Я отпрянула, совершенно не ожидая такого комментария. — Я не могла бы возненавидеть тебя.
Он склонил голову набок. — Я дал тебе множество причин для ненависти в самом начале.
— Да, дал, но это было в начале. Больше нет.
— Ты не слышала того, что я должен сказать.
— Это не важно.
Отчасти я хотела ударить его по лицу, даже за такое предположение.
— Важно, — он вздохнул. — Знаешь, когда в Вегасе повалило все то дерьмо, у меня были сомнения. Когда я увидел, что Пэриса убили, а потом Эндрю и Эш, я спросил себя, сделал бы я то же самое снова, тем же способом, зная о риске.
— Дэймон...
— Дело в том, что я знал о риске, когда выходил из машины. Я знал, что могут погибнуть люди, и меня это не остановило. А когда я осмотрелся и увидел, что ты стоишь там живая и невредимая, я знал, что сделал бы все это снова.
Его яркие изумрудные глаза остановились на мне. — Я бы сделал это, Кэт. Как невероятно эгоистично? Как безобразно? Думаю, после этого я достоин твоего отвращения.
— Нет, — сказала я, а потом повторила еще раз. — Я поняла, о чем ты, Дэймон. Это не заставит меня возненавидеть тебя.
Он стиснул челюсти. — А должно.
— Слушай, я не знаю, что сказать. Правильно ли это? Возможно, нет. Но я понимаю. Я понимала, почему Мэтью предал Доусона и Бет, а потом пытался предать нас. Мы все совершаем безумные вещи, чтобы защитить тех, кого любим. Возможно, это не правильно, но... но это правильно.
Он уставился на меня.
— И ты не можешь наказывать себя за это. Не после того, как говорил мне, что я не могу наказывать себя за то, что из-за принятых мной решений произошло с Адамом.
Мое дыхание дрожало.
Я хотела стереть боль с его глаз. — Я не смогла бы возненавидеть тебя. Никогда. Я люблю тебя, не зависимо ни от чего. И не важно, что произойдет в будущем или что произошло до этого.

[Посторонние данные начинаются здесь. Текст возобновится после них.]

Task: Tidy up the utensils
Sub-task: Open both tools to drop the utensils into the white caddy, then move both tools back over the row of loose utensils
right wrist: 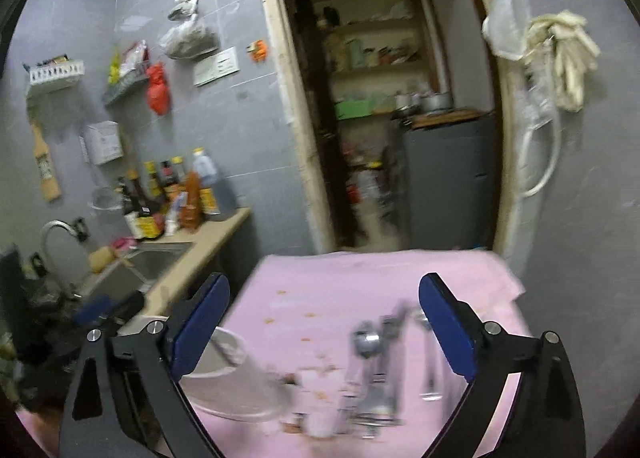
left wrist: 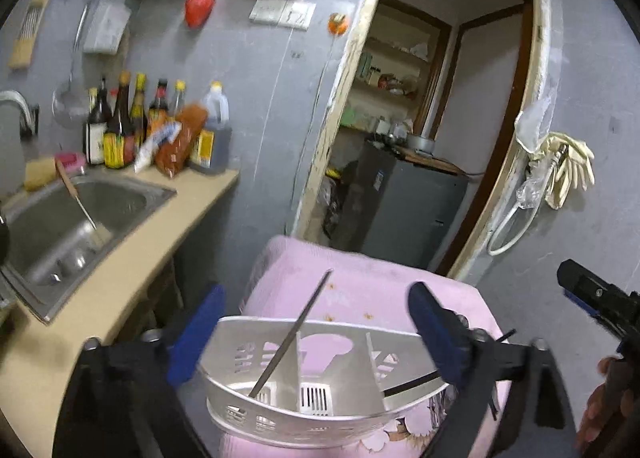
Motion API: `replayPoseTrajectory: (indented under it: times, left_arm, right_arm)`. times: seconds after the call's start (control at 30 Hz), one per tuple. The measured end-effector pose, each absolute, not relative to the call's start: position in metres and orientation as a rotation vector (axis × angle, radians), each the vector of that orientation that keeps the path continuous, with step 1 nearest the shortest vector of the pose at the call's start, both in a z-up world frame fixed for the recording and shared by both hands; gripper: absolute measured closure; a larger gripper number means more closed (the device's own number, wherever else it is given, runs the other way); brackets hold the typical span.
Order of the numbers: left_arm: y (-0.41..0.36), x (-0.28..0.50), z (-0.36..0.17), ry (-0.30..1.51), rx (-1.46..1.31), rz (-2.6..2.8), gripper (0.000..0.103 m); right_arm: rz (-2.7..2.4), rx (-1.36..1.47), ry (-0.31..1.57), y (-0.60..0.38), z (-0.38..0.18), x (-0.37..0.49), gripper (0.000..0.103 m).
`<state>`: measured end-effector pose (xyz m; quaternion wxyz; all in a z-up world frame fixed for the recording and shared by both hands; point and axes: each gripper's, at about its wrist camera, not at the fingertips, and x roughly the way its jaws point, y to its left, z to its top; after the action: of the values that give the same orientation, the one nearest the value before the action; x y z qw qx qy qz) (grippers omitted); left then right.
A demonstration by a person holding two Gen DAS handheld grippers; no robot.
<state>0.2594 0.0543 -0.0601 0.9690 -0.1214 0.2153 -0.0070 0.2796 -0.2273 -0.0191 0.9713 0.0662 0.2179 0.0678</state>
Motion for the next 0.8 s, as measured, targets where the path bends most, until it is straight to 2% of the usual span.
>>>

Слезы жгли глаза. — Я всегда буду тебя любить. И мы вместе. Это никогда не изменится.
Ясно?
Когда он ничего не сказал, мое сердце пропустило удар. — Дэймон?
Он переместился так быстро, что испугал меня. Он снова поцеловал меня. Поцелуй не был сладким и нежным, как предыдущий. Он был яростным, напряженным и мощным — благодарность и обещание в одном флаконе. Этот поцелуй разбил меня вдребезги, а потом собрал по кусочкам.
Его поцелуй... создал меня.
Он создал меня.
И поэтому я знала, что это было обоюдно. Он создал меня, а я создала его.
ДЭЙМОН.
Поездка с Доусоном в город на удивление прошла без приключений. Мы быстро купили необходимое. Но нам не удалось избежать ни газет с изображениями светящихся фигур, изображенных на страницах, ни подслушанных в очереди разговоров. Некоторые из них были просто безумными, но напряжение окутывало людей в магазине, в маленьком городке возле озера, за тысячи километров от Вегаса.
Из того, что нам удалось выяснить, правительство не сделало никаких официальных сообщений, за исключением объявления чрезвычайного положения в Неваде и обозначения «ужасающих действий», как террористического акта.
Дела становились все хуже. Не только с человеческой точки зрения, но и с точки зрения Лаксенов. У многих из них не было никаких проблем с проживанием в тайне. А мы на все это наплевали. И потом были те, кто получит преимущество от хаоса, как Люк и сказал. Я не мог ничего поделать, все думал об Итане Уайте и его предупреждении.
Когда мы вернулись в дом, было поздно, Кэт с Ди приготовили спагетти. В основном это была стряпня Кэт, так как Ди все старалась разогреть своими руками, что обычно имело катастрофические последствия. Бет помогала с чесночными гренками, и было приятно видеть, что она встала и двигается. Я почти не мог вспомнить, какой она была до Дедал. Я только знал, что тогда она была более разговорчивой.
И больше улыбалась.
После я помог Кэт убраться. Она мыла посуду, а я вытирал. Кухня была оснащена посудомоечной машиной, что Люк посчитал нужным подчеркнуть, но я подумал, что нудная работа успокаивает. Никто из нас не разговаривал. В этом было что-то интимное, наши локти и руки соприкасались.
Каким-то образом у Кэт на носу оказалась пена. Я вытер ее, и она усмехнулась, видеть ее улыбку все равно, что нежиться в солнечных лучах. Она заставляла меня думать и чувствовать много всего, включая отвратительные вещи, о которых я бы никогда не сказал вслух.